* [Assignment] Of the entries that follow, how many lines hold the word "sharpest"? Reply with the number only.

=======

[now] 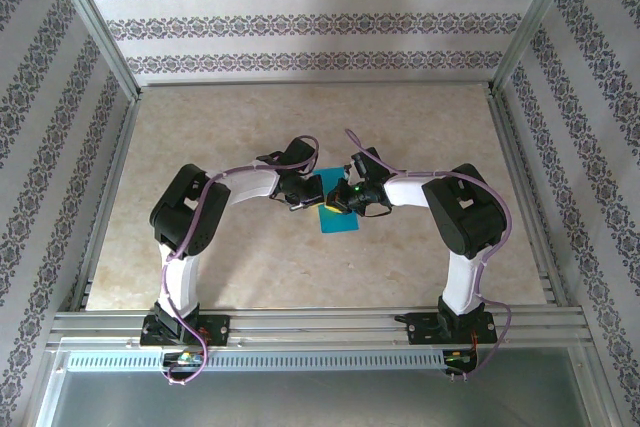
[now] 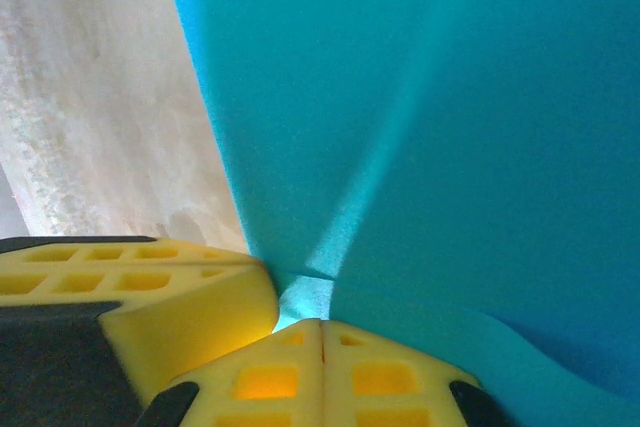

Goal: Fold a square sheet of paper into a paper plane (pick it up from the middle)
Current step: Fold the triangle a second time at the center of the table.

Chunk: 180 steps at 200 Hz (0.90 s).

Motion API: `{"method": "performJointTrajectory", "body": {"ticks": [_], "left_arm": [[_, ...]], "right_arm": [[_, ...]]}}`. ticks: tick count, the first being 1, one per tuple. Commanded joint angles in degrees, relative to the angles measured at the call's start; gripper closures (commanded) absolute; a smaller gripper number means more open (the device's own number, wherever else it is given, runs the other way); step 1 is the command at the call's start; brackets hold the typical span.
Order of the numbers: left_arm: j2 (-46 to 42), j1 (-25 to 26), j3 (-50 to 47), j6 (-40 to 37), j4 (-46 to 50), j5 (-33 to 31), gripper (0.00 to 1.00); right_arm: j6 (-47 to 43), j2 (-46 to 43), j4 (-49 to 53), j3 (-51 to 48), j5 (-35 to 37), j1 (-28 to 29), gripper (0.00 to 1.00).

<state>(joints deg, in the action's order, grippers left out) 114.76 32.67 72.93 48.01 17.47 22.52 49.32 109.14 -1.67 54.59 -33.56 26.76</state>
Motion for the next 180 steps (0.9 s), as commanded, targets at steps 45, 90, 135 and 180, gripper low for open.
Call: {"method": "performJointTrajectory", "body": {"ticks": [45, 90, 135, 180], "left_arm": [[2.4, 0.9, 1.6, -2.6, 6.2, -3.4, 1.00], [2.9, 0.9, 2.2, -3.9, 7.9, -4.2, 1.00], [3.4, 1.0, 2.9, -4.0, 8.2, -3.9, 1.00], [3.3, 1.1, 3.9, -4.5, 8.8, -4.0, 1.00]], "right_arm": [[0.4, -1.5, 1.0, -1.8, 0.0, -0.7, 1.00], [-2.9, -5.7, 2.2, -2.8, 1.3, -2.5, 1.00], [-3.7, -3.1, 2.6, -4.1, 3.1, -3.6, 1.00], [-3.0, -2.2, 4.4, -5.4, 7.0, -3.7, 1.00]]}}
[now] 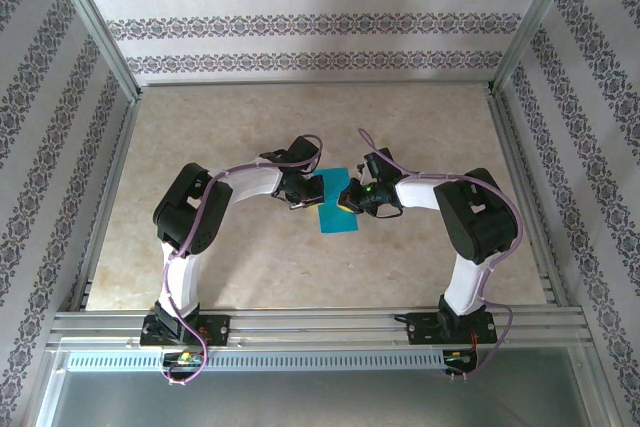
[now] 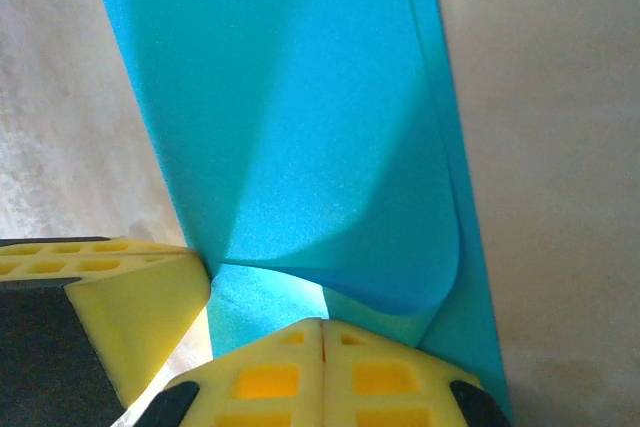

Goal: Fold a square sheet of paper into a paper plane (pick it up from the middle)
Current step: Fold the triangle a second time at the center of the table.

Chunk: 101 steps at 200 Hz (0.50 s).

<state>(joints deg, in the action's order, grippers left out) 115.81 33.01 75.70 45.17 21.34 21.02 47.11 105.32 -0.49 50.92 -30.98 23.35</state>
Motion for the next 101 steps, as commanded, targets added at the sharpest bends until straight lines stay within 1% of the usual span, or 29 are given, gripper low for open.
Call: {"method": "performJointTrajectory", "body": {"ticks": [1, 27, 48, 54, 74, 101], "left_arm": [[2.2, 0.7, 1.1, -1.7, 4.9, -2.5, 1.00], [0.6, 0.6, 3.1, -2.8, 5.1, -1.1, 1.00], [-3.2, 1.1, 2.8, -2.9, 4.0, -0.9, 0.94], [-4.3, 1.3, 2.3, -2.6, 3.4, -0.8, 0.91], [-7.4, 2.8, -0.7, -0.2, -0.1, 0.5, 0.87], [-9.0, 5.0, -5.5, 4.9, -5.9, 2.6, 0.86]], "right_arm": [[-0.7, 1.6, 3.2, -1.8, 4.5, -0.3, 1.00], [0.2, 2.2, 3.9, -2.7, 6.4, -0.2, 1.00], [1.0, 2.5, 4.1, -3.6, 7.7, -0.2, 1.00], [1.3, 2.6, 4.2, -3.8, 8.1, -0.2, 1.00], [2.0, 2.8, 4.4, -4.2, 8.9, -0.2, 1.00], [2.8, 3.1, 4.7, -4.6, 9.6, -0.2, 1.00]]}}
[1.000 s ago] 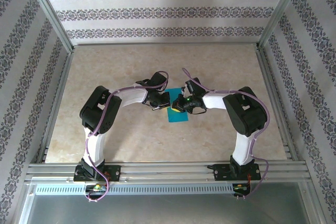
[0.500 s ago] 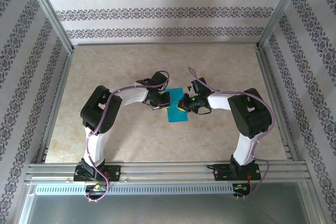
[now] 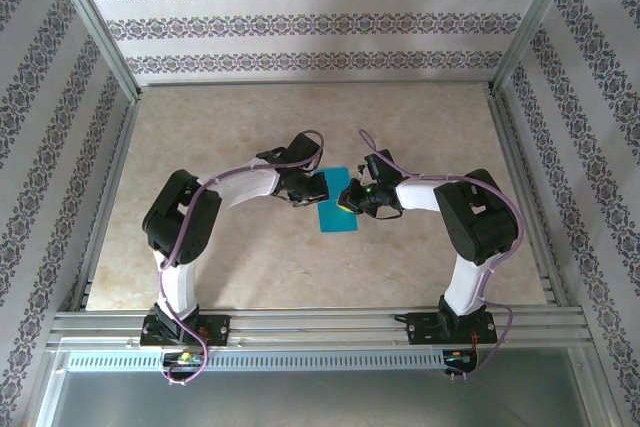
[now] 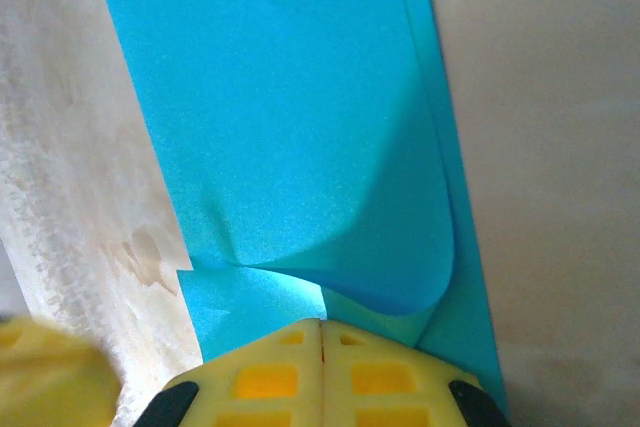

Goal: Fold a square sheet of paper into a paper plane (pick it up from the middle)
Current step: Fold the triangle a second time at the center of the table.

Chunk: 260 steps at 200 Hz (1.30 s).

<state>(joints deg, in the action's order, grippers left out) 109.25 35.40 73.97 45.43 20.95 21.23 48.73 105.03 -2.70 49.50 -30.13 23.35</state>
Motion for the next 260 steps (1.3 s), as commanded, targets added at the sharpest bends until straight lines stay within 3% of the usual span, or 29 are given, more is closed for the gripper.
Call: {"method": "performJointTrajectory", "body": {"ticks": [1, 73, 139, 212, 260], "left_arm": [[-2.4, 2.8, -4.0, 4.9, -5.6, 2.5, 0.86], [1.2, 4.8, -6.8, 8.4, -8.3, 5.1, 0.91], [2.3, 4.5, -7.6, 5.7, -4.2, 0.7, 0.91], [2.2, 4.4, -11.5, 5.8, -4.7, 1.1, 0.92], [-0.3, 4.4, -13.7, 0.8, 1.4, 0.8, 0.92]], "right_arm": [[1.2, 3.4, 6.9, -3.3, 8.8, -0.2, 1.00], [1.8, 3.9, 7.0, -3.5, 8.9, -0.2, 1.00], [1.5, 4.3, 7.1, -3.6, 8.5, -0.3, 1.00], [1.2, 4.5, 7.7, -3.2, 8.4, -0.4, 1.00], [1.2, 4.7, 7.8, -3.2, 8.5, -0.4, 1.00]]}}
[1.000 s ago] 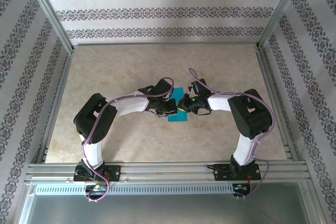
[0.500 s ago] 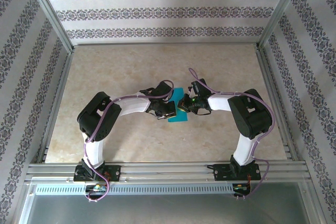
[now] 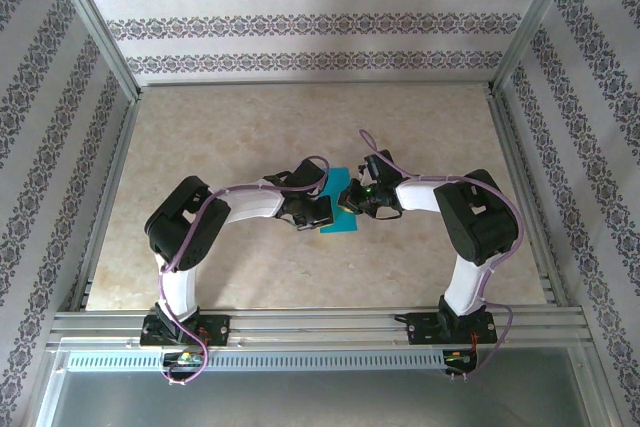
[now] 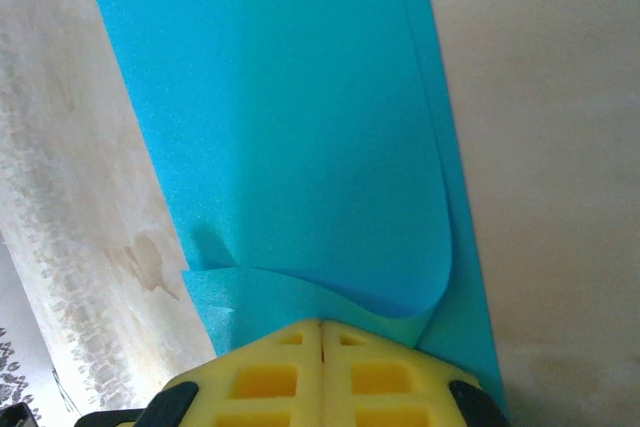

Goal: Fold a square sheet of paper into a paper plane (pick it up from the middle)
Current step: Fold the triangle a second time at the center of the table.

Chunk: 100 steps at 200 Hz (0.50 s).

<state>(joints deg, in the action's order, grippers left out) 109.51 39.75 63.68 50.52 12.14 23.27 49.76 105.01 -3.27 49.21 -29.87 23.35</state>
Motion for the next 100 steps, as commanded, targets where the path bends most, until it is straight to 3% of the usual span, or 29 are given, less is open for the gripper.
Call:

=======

* [Solution to this task] 2